LA JUNGLA (literatura con soundtrack)






Los días nos persiguen, o al menos, eso es lo que se siente cuando por un momento decidimos parar y ver lo que sucede a nuestro alrededor. 

El día de hoy salí a caminar sin otro motivo que ése, caminar y ver el paisaje, desentendiéndome del estruendo urbano, de la velocidad con la que las personas presionan el andar, de los ceños fruncidos y el pitido exasperante de los autos. De repente, todo se convirtió en un paisaje natural repleto de flora y fauna sui generis, un mundo expresado con máquinas que hacen de animales, con otros animales manejándolas de acuerdo a un fin, a una serie de reglas establecidas en este reino peculiar.

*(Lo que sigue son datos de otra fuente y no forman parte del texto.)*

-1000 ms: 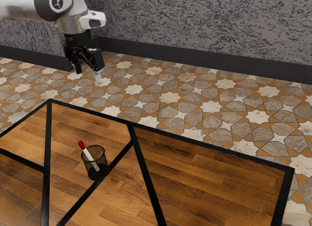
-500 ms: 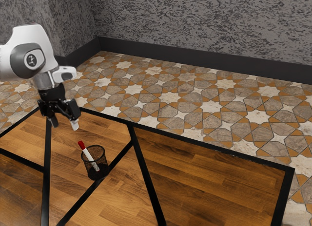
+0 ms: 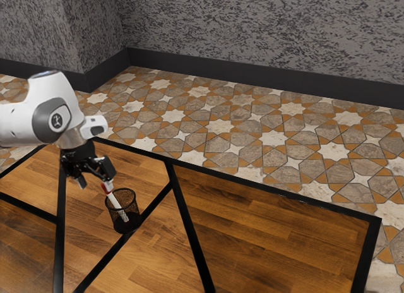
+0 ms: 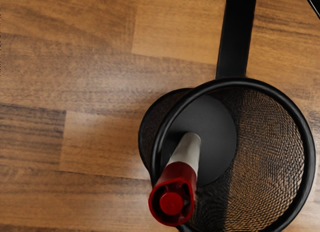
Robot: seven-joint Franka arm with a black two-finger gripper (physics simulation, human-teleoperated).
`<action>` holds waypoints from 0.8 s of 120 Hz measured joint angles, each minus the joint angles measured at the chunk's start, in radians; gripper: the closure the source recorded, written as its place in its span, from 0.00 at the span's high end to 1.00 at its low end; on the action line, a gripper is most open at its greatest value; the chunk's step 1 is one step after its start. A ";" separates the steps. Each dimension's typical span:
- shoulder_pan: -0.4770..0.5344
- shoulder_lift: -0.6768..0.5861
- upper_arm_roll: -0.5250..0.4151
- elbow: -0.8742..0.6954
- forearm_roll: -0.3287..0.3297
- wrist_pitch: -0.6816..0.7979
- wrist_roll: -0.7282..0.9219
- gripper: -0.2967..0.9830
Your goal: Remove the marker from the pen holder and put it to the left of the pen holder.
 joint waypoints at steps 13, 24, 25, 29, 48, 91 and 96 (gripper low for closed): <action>-0.001 0.013 -0.001 0.001 -0.006 0.031 -0.002 0.77; 0.000 0.031 -0.001 0.001 -0.009 0.046 -0.004 0.77; 0.000 0.032 -0.001 0.001 -0.009 0.047 -0.004 0.77; 0.000 0.035 -0.001 0.002 -0.010 0.051 -0.005 0.77; -0.008 0.046 -0.004 0.002 -0.026 0.061 -0.007 0.77; -0.007 0.045 -0.020 0.002 -0.046 0.062 -0.009 0.31; -0.010 0.045 -0.023 0.002 -0.046 0.062 -0.010 0.28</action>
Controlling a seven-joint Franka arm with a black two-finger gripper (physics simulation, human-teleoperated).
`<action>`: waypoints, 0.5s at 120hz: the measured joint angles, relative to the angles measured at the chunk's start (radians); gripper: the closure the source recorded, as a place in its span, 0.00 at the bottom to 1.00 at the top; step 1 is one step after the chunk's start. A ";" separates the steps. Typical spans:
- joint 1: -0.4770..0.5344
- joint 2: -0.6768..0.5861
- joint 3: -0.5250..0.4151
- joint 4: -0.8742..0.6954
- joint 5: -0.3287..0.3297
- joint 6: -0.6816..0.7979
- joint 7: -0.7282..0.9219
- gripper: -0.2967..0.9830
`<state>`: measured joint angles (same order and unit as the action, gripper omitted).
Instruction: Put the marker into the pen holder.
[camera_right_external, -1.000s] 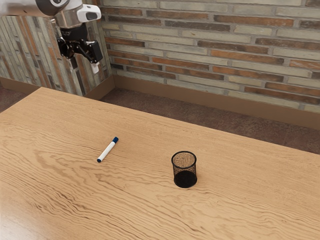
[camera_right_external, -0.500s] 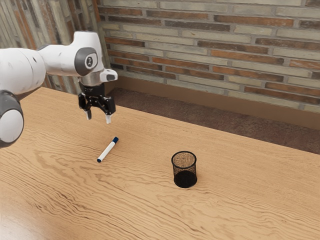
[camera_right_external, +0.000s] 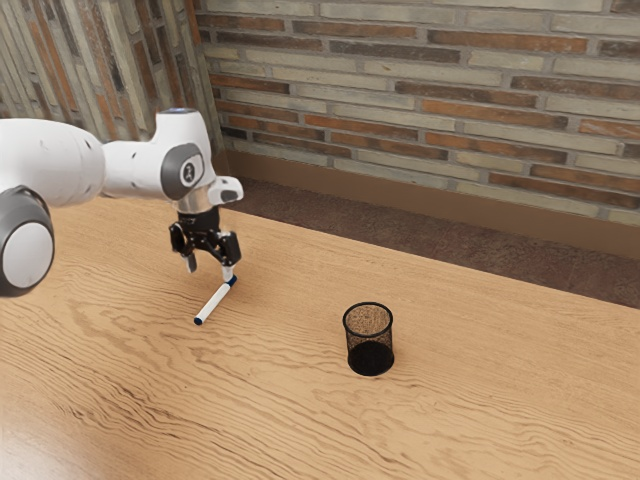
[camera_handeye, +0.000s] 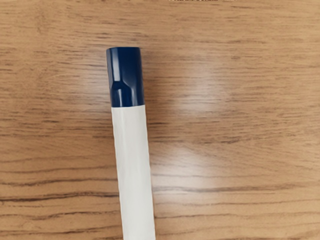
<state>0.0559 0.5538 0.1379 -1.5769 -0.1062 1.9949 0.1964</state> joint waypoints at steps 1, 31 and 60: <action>-0.001 -0.001 0.000 -0.002 0.000 0.002 0.002 0.25; -0.106 0.002 0.083 -0.023 0.001 0.049 0.035 0.25; -0.116 0.040 0.101 -0.025 0.030 0.087 0.036 0.25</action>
<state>-0.0605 0.5941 0.2387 -1.6024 -0.0760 2.0820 0.2325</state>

Por más de una hora recorrí calles, transité avenidas y me percaté de la cantidad de cosas que hacemos para retraernos de aquella animalidad que, sin remedio, se hace patente con cada uno de nuestros actos. Incluso se hace aún más presente cuando buscamos esconderla. Reí.

Al adentrarme en una tienda departamental miré con curiosidad los estantes. Qué tan extraños somos que necesitamos de todo esto para satisfacer una sola necesidad: la de confirmarnos como seres no naturales, como individuos, personas... ¿humanos? ¿Para qué deseamos comprar un vestido, un saco o un perfume? ¿No es acaso para "ser notados"? Al parecer, nos aterra la indiferencia. Pero el miedo que nos conduce a buscar la diferenciación, es el mismo que nos condena. Todos iguales, haciendo las mismas cosas, los mismos gestos, apurándonos unos a otros para seguir un mismo paso. Somos extraños de nosotros mismos al grado de desconocer aquello que nos diferencia más allá de estas necesidades que nos mimetizan. Y al mismo tiempo, en el afán de convertirnos en la otredad de la naturaleza, nos reafirmamos como animales... tan animales. Seres que ocultan su naturalidad y que, con ello, la confirman más que cualquier otra especie. 

Al salir de la tienda me dirigí a un local con la intención de comprar un pollo rostizado. Al parecer a todas las personas de la zona -incluyéndome- se les ocurrió la misma idea, pues al preguntar por el precio de un pollo entero, recibí como respuesta un "no hay, ya se acabaron". 

Con un poco de hambre, decidí regresar a casa. Estaba lloviendo. Las personas empezaron a correr y a cubrirse con lo tenían a la mano. Me quedé parada debajo de un techo y cruzó por mi mente el abordar un taxi. ¿Un taxi? Mi casa estaba a unos quince minutos de caminata y el agua era apenas una llovizna. Al instante siguiente ya estaba en marcha sin importarme la lluvia ni el apresuramiento de la gente, lo que llamaba mi atención era más bien el experimentar la caída del agua sin sentir esa necesidad de correr o cubrirme. Durante semanas los días habían sido fríos y secos y las plantas comenzaban a amarillentarse. ¿No era acaso algo "bueno" que comenzara a llover? En otros tiempos ¿no se habría festejado que el agua cayera para humedecer la tierra, para alimentar a los ríos... y abastecer a los humanos? Ahora no. Nadie lo festeja. Todos corremos con miedo de ser tocados por la lluvia. 

Conforme me acercaba a la puerta de mi casa sentí algo, una especie de libertad que apenas puedo explicar. Fue una satisfacción peculiar que me hizo quedarme por unos minutos más bajo la lluvia. Mi mundo recobró algunos matices y encontró otros nuevos. Ahí está la diferencia, pensé. Y entonces, dejé de sentir miedo.